The practical solution is that Lisa has the login credentials for every account. She can log in and use the miles directly. That's not fraud; it's access. But she has to know the accounts exist, know the credentials, and know which ones are expiring soonest. United Travel Bank has about $3,200 that expires in roughly two years. Lifemiles and Air France have short expiration windows. The memo flags these specifically.

This section requires more frequent updating than anything else. If I'm mid-spend on a new card, chasing a 75,000-point bonus that requires $15,000 in purchases over three months, Lisa needs to know that. She needs to know which card, what the threshold is, how far along we are, and what happens if the spending stops. Missing a bonus threshold because I died and nobody knew we were working toward it is a bad outcome. It's also an avoidable one.

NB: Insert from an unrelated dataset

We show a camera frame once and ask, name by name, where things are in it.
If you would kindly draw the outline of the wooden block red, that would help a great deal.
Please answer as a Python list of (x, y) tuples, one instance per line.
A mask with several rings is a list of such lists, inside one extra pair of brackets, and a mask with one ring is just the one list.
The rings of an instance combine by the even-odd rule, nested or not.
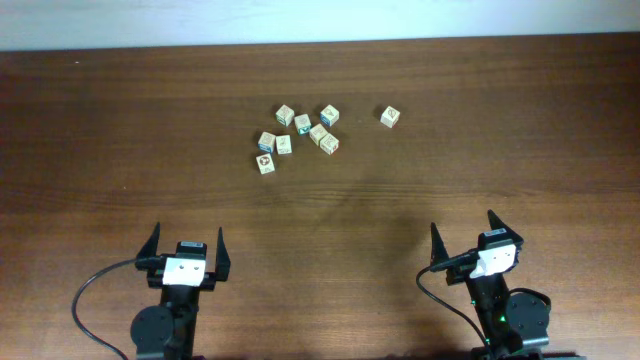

It's not uncommon for me to be working toward another million points over the course of 60 to 90 days, with free hotel nights accumulating in parallel and transfer bonuses expiring on their own schedule. All of those pieces are moving all the time. A once-a-month update doesn't cover it. When the financial picture is actively changing, the memo changes with it.

One detail most people miss: the memo should specify which card to use to finish which spend, and where that card physically is. Login credentials are useful. A card that's locked in a hospital bag in a foreign country is not.

What the Memo Can't Do

I want to be honest about this, because the honest version is more useful than the reassuring one.

The memo covers what can be figured out in advance. It doesn't cover everything.

If I die in Kathmandu — and we've been there, and it's not an abstract place — bodies move to the burning ghats within hours. That's the local arrangement. It may or may not align with what you'd want. Shipping a body internationally is a bureaucratic and logistical undertaking that no document prepares you for, and the decisions involved are partly practical, partly cultural, partly just things you have to figure out in the moment in a foreign country where you don't speak the language and you're in shock.

Do you know the ambulance number for the country you're currently in? Not 911 — the actual local number. There are apps that give you this. We keep one on our phones. But that's not in the memo either, because the memo is about what happens after, not what happens during.

Covering what can be covered — financial accounts, insurance policies, legal contacts, digital access, the storage unit code — removes a substantial amount of chaos from an already chaotic situation. It doesn't eliminate it. It just takes a significant piece of it off the table.

Making One

The mechanics are less important than the decision to do it. Whatever format you use, wherever you store it, the goal is that your partner can find it, access it, and understand it without calling you for help.

It took me a while to understand why I started the memo before we ever left home, when my life was comparatively simple. The answer is that I've never assumed I had unlimited time. My family has a way of leaving early, and I've been watching that pattern long enough to take it seriously without being paralyzed by it.

The travel, the nomad life, the relentless forward motion — they're all part of the same response to the same information. You go, because the going is the point. And you build the memo, because someone you love is going with you and deserves not to be left standing in a foreign city holding nothing but questions.

That's not morbid. That's just love with a checklist attached.